By Aaron Miller-
Police made the “wrong decision” by failing to storm a classroom in Robb Elementary School as a gunman killed 19 children inside, the chief Texas safety official has said.
“If I thought it would help, I would apologise,” Steven McCraw said during a heated press conference on Friday.
He criticised officers for delaying entering the room because they didn’t believe it was still an “active shooter” situation.
Terrified pupils trapped inside the later to be hellish scene of bloodbath, made multiple calls begging for police to come.
Mr McCraw(pictured) confirmed there was a 40 minute gap from the police unit’s arrival to the moment they decided to storm the classroom where the gunman had barricaded himself.
The senior officer on the scene decided to wait until the school janitor arrived with the keys because they thought that either “no kids were at risk” by then or “no one was living anymore”.
The delayed police response, combined video footage showing frustrated parents being tackled and handcuffed by police while the gunman was still inside the school, has sparked growing public anger and scrutiny of how the police handled the situation.
Mr McCraw said the gun man crashed his car into the school at 11.30pm , he walked around the building firing “more than one hundred rounds” into classrooms as he looked to get inside.
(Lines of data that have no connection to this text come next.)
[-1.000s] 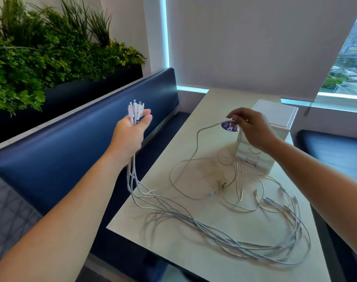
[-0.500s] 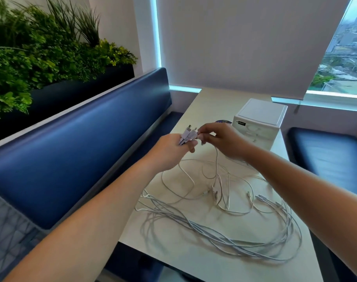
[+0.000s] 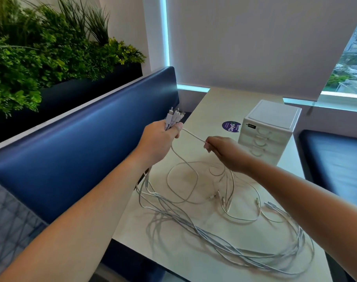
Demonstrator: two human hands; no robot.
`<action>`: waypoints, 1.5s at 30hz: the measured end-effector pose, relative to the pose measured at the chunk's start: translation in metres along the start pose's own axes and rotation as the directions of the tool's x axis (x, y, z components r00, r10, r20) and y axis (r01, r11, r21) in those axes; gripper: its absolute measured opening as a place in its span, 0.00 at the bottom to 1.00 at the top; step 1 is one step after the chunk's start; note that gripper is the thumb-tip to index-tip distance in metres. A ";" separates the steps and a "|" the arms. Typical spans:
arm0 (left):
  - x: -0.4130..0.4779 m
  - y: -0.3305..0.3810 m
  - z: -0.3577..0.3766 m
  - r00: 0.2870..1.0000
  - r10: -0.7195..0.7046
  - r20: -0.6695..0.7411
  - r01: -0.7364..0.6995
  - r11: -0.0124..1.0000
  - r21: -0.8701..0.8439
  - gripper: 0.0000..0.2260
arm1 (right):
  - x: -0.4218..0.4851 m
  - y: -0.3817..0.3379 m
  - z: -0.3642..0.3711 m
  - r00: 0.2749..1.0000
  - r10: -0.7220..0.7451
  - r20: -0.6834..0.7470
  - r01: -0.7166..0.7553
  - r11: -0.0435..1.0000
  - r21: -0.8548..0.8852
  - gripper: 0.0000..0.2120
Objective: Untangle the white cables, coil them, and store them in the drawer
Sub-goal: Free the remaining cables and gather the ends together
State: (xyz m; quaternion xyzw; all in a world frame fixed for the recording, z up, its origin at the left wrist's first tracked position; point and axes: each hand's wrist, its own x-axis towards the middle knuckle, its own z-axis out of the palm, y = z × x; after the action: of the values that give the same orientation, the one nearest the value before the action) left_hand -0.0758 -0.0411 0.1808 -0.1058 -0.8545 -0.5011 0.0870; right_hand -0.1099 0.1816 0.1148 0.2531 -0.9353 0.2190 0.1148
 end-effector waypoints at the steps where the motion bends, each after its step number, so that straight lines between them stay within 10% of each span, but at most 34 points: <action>1: 0.001 0.000 -0.002 1.000 -0.015 -0.010 0.015 1.000 -0.022 0.17 | 0.001 0.004 0.003 1.000 -0.019 0.015 0.020 0.999 -0.040 0.09; 17: 0.015 0.005 -0.088 0.935 -0.112 -0.336 -0.043 0.906 -0.422 0.16 | -0.027 0.076 0.035 0.936 0.307 0.174 -0.281 0.947 -0.157 0.12; 23: 0.010 -0.030 -0.077 0.966 -0.226 -0.129 0.199 0.960 -0.197 0.14 | -0.003 0.068 0.025 0.909 0.415 0.040 -0.406 0.862 0.304 0.18; 34: 0.001 -0.072 -0.049 0.930 -0.347 -0.121 0.356 0.932 0.066 0.06 | 0.033 0.041 -0.048 0.739 0.651 -0.174 -0.159 0.420 0.894 0.22; 45: 0.003 -0.089 -0.030 0.889 -0.432 -0.150 0.436 0.900 -0.009 0.12 | 0.027 0.022 -0.084 0.780 0.578 -0.240 -0.009 0.394 0.919 0.23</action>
State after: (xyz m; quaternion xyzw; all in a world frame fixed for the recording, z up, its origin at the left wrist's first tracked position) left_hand -0.1009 -0.1092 0.1209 0.1263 -0.8539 -0.5035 0.0372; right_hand -0.1353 0.2267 0.1896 0.0250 -0.6394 0.7482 0.1752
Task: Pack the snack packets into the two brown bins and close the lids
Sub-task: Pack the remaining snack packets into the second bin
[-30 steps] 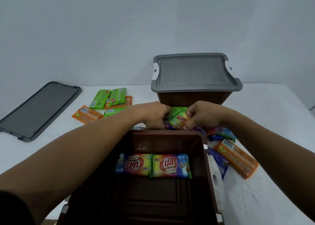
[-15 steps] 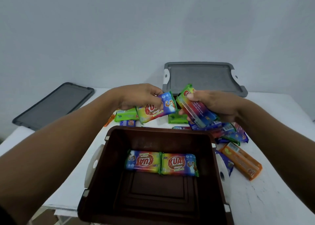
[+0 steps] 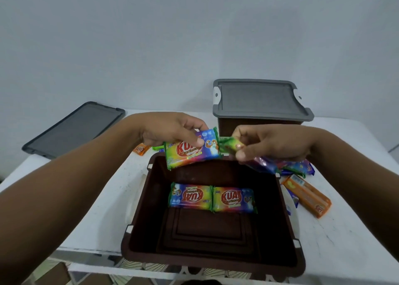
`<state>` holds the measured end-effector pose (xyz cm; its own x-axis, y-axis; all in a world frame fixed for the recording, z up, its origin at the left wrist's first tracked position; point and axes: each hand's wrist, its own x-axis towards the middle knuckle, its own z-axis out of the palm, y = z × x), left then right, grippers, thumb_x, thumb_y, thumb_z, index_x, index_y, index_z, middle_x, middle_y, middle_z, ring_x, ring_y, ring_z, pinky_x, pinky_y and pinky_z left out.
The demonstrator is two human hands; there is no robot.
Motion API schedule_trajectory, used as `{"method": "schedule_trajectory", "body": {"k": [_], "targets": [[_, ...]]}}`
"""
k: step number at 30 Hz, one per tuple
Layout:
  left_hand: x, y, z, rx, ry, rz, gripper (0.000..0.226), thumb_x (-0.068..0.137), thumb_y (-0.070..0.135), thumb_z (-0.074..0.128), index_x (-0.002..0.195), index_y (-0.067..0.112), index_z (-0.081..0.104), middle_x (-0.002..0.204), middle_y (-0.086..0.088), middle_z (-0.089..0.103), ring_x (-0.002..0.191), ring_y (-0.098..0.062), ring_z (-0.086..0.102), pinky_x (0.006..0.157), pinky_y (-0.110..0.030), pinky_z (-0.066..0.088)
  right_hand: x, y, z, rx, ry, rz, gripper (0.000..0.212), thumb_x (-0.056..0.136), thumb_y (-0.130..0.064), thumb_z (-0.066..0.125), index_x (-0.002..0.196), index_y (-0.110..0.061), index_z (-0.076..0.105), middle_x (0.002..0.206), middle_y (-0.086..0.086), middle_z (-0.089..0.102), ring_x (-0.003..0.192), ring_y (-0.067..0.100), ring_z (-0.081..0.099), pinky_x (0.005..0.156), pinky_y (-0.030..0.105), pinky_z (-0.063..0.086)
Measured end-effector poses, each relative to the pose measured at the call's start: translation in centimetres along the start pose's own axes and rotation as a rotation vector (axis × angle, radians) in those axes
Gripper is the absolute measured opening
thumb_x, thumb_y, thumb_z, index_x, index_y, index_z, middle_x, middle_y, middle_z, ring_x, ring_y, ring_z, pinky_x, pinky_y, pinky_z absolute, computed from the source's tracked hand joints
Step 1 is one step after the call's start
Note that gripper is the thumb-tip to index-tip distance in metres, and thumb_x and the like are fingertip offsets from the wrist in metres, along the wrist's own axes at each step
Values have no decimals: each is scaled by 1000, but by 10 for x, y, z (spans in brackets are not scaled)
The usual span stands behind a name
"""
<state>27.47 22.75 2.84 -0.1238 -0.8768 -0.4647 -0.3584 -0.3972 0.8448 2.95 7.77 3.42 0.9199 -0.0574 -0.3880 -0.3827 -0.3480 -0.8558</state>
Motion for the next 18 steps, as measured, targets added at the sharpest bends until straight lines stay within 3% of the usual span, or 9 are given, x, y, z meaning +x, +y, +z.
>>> {"method": "schedule_trajectory", "body": {"k": [4,7,12,18], "targets": [[-3,-13,1,32,-99,5,32,88,17,71,119,12,70,117,-16,74,100,-29,72,86,-38,59,2,-10,18,-247,-28,114,42,76,-32,85,105,-26,56,97,-10,68,88,10,67,77,31,54],[-2,-19,6,55,-193,-47,33,87,14,73,120,8,70,117,-19,74,100,-30,73,86,-39,59,7,-17,41,-518,-3,212,55,69,-42,88,109,-37,50,112,-13,61,102,13,62,87,34,57],[6,-33,23,120,-301,-123,30,91,5,71,120,0,67,113,-21,74,95,-29,73,92,-44,57,17,-14,73,-721,35,279,87,64,-49,88,136,-36,41,126,-12,55,111,13,56,96,36,52],[16,-46,47,259,-366,-272,27,95,7,69,120,0,61,113,-23,72,101,-31,70,96,-54,54,20,-1,104,-794,-53,332,82,70,-42,86,139,-26,45,129,-3,55,110,17,55,86,28,47]]}}
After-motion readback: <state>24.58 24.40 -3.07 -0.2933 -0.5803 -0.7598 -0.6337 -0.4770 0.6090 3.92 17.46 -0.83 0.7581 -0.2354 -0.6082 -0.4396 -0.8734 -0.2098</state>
McCraw said there were “plenty of officers” inside the school from the earliest minutes of the shootout, and as many as 19 officers from local and federal forces were in the hallway most of the time.
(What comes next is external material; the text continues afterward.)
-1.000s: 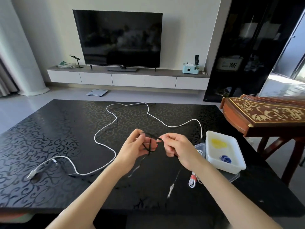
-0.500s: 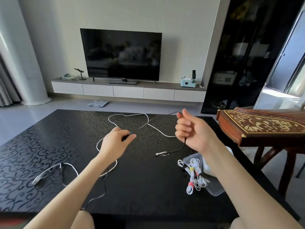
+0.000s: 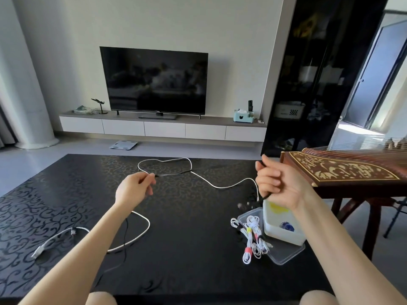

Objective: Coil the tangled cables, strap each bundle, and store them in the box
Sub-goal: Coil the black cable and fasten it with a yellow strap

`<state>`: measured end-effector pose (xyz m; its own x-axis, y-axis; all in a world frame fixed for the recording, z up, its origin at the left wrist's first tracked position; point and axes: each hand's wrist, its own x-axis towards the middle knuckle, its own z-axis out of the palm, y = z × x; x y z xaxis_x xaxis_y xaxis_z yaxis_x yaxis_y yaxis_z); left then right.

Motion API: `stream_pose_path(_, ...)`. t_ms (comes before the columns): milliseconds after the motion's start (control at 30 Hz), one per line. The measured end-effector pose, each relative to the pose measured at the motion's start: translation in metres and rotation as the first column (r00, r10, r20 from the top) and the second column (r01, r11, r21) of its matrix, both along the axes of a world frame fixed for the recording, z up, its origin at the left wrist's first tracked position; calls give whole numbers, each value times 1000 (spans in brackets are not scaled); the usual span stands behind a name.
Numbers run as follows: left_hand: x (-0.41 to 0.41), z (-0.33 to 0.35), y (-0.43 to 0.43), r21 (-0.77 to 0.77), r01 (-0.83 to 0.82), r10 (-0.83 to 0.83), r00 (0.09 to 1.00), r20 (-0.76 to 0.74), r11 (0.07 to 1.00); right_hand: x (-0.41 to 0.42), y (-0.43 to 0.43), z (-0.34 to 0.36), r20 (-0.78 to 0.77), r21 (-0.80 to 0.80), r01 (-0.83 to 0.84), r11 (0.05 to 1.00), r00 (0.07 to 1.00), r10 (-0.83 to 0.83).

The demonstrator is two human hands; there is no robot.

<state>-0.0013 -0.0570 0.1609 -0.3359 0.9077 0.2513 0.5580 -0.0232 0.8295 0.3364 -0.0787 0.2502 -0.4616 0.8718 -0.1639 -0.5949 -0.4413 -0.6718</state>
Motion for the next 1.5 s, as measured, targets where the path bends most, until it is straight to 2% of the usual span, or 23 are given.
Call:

“From the benefit of hindsight, where I’m sitting now, of course it was not the right decision. It was the wrong decision. Period. There was no excuse for that,” McCraw said.
An officer for the school district, who was not on campus at the time, drove immediately to the scene following a 911 call but “drove right by the suspect who was hunkered down behind a vehicle”, Mr McCraw said.
Additional anger has spread after it came to light that Police officers followed the gun man into the building minutes later but remained in the hallway.
An estimated 19 police officers gathered outside the classroom , but were too scared to go inside, so they allowed the gun man full rein in his shooting spree.
A tactical unit eventually entered the classroom and killed him over an hour and half after the attack began.
The commanding officer on scene – the Uvalde school district’s chief of police, who was not present at Friday’s news conference – believed the situation was no longer one involving an “active shooter”.
The description is at odds with the disclosure that at least four emergency 911 calls were made from within the school – some from children barricaded inside with the gunman – begging for police to come.